We understand Mack is a fairly savvy political operator, and as such our expectation is that he’ll come around to a full understanding of where tort reform rests, and what his role in it ought to be.
A “fair” tort reform plan that Edwards will sign is one defined solely by whether it gets more than 70 votes in the House and 26 in the Senate. Those are the numbers needed to override a veto. Anything which gets those votes, Edwards is going to (1) sign, and (2) glom onto so as to take credit for it. We know this is true because it happened this year when the Legislature, over vituperative objections by Edwards and his people, passed a bill covering people with pre-existing conditions in the event Obamacare is found unconstitutional in the courts. The governor reversed himself the minute that bill picked up more than 80 supporters in the House and more than 30 in the Senate, and he and the Democrat Governors’ Association were busy tweeting his support for the bill.
He’ll do the same on tort reform if it picks up enough support for a veto override, because it would be a very destructive precedent for the Legislature to override one of his vetoes. We’ve asked around, and nobody we’ve talked to can remember a veto being overridden in Louisiana. It does not happen. If it happens to Edwards he had might as well rent a condominium in Orange Beach or Destin and stay there, because his days effectively governing Louisiana are over.
Which means if you’re Sherman Mack and you want to kill tort reform, if in fact you do, what you really want is to push to load up the tort reform package with every last thing the reformers could possibly dream of and bring such radical legislation that not even all of the Republicans can vote for it. Pass it with a majority but not one that is veto-proof, and then let Edwards kill it. You’ve emerged as a hero for the tort reform side, and you didn’t make a bit of policy.
The determining factor on tort reform isn’t Sherman Mack. It’s how many members of the Legislative Black Caucus in the House decide to sign on to it. And several likely will, because tort reform which lowers car insurance rates would be perhaps the single most meaningful deliverable their constituents could get next year.
Of course, the Black Caucus doesn’t quite yet understand the new dynamic. Over the weekend there was complaining from the LBC over the lack of “inclusion” inherent in the Republicans shutting them out of a seat at the table on the Speaker’s race. But those complaints weren’t exactly made with good standing; word had it that the Black Caucus was demanding chairmanships of seven of the 16 House committees, including the chairmanship of one of the “money” committees, as the price for their support for a Speaker, and such a ludicrous demand rightly ended any possibility of their participation in the selection of a Speaker.

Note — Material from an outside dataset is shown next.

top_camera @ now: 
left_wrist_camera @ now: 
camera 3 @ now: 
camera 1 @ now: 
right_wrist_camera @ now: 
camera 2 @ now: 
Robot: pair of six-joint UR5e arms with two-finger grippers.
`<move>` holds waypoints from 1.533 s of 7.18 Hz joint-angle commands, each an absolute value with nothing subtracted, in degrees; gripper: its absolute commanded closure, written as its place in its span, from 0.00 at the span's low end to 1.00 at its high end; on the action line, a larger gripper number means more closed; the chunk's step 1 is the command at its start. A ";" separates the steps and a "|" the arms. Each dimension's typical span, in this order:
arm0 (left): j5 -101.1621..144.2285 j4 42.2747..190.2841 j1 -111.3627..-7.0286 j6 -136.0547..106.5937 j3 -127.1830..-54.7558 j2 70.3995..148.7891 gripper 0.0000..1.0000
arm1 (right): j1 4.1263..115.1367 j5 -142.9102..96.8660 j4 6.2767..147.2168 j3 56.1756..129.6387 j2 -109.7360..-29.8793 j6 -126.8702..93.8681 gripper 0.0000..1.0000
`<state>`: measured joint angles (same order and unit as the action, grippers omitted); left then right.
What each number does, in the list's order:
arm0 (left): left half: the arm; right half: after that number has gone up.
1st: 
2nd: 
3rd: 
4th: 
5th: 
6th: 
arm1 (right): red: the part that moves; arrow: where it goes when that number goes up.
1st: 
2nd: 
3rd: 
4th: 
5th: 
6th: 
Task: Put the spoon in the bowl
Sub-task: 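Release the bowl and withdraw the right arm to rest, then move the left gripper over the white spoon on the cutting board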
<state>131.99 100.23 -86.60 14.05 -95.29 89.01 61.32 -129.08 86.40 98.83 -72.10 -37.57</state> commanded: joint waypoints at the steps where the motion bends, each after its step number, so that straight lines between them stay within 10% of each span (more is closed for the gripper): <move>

But another story from last week made the Black Caucus’ demands for “inclusion” even more laughable. Apparently the Black Caucus in the Senate, which is 10 of the 12 Democrats left in that body, had a meeting last week. Democrat Gary Smith, who is white, showed up thinking it was a meeting of the Senate Democratic delegation, and he was informed there won’t be a Democratic delegation for the next term, just the Black Caucus. That effectively makes Smith and Jay Luneau, the two white Democrats in the Senate, functionally independents and, with 27 Republicans out of 39 members, 100 percent completely irrelevant and incapable of pushing just about anything to passage.
By Christmas we should have a more detailed knowledge of what the legislative picture will be. Elections do have consequences, though, and much of the conservative direction the legislature will move in definitively flows from the rout in October and November.